THE FOSSIL OF THE DAY

DENVER ALLEY FOSSIL

I haven't posted anything on fossils since November. There were several good reasons for this; I hadn't been doing much fossil fossicking; my old digital camera was broken, my blog was malfing, and all that holiday cheer raining down like sleet kept yours truly in the bunker most of the time. However, my darling wife gave me a new dcam for xmas, and said dcam has a macro setting, for close up images.

I have a garage full of fossil bearing native NE Oklahoma sandstone, limestone, and shale. With my new dcam, I can go wild. Consider the above image the first of a series. It is an anomaly in my collection. First of all, it is a vertebrate fossil, a bony fish. All the fossils I have as yet found in the Tulsa area are either marine invertebrates or plant fossils of the Carboniferous Period. I think this particular fish is far, far younger than that.
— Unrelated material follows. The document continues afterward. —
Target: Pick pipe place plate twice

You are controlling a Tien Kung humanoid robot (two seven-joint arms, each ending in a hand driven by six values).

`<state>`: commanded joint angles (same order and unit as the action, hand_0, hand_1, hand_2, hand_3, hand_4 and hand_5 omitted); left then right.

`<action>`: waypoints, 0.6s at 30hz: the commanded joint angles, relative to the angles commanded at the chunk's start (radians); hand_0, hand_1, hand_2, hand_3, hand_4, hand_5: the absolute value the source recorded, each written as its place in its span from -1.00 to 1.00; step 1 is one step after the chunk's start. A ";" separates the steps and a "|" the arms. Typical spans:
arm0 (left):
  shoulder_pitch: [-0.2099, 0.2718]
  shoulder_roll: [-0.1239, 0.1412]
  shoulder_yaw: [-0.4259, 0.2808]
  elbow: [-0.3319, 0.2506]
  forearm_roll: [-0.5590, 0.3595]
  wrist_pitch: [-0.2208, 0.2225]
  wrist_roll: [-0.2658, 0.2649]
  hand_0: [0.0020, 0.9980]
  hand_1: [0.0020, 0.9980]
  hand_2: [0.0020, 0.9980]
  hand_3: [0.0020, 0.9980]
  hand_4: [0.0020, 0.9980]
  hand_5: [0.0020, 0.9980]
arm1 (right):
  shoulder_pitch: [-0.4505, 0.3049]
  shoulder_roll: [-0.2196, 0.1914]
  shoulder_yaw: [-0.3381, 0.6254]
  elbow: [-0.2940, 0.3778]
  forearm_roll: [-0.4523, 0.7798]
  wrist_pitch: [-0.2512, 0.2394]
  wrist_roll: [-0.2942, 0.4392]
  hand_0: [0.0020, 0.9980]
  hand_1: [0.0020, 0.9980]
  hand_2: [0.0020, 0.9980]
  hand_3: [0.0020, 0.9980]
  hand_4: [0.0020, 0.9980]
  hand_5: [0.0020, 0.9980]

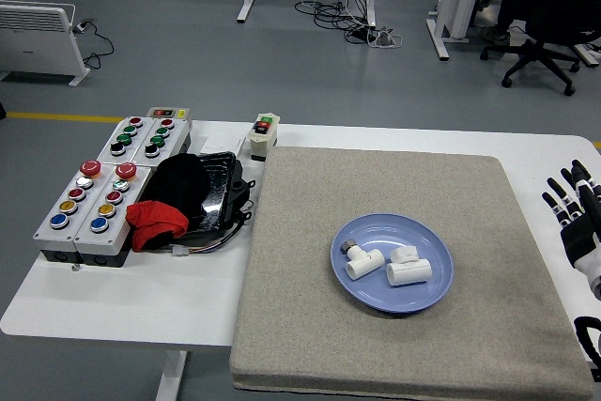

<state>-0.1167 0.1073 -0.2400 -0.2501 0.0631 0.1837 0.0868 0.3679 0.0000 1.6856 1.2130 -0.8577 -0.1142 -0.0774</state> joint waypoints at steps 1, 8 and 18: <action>0.000 0.000 -0.001 0.000 0.001 0.000 0.000 0.25 0.18 0.04 0.18 -0.47 1.00 | 0.000 0.000 0.000 -0.001 0.000 0.002 0.003 0.79 0.67 0.80 0.71 0.10 0.30; 0.000 -0.001 -0.003 0.000 0.005 0.000 0.001 0.25 0.18 0.04 0.18 -0.47 1.00 | -0.008 0.000 0.003 -0.002 -0.001 0.005 0.015 0.82 0.69 0.81 0.71 0.10 0.31; 0.003 -0.002 -0.002 0.001 0.004 0.001 0.000 0.25 0.18 0.04 0.18 -0.47 1.00 | -0.014 0.000 -0.002 -0.006 -0.002 0.009 0.026 0.85 0.71 0.82 0.71 0.10 0.33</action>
<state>-0.1141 0.1054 -0.2423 -0.2493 0.0672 0.1845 0.0870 0.3540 0.0000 1.6832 1.2073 -0.8601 -0.1051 -0.0513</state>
It looks rather like a trout, doesn't it? I did find this fossil, but I have no idea where it comes from. Someone did a fair amount of work to clear the surrounding matrix rock from the fossil image. You may not believe it, but I found this fossil fish in an alley in Denver, Colorado, near to the east end of City Park. I was a great alley walker back in the good old bad old days before lithium entered my life, and Denver has great alleys. I wasn't a canner or shopping cart pusher but I considered myself an urban hunter gatherer, and if I found something interesting or useful I would bring it home. You just can't believe what people will throw away—we truly are the most wasteful society on Earth. In Denver, when people had yard or garage sales, often everything they couldn't sell or give away went in the alley at the end of the day. I found my fossil fish in just such a pile of what I suspect were yard sale discards. Why would someone throw something like that away?

Next: The Brachiopods of Tall Chief Cove.


11:41:06 PM    comment []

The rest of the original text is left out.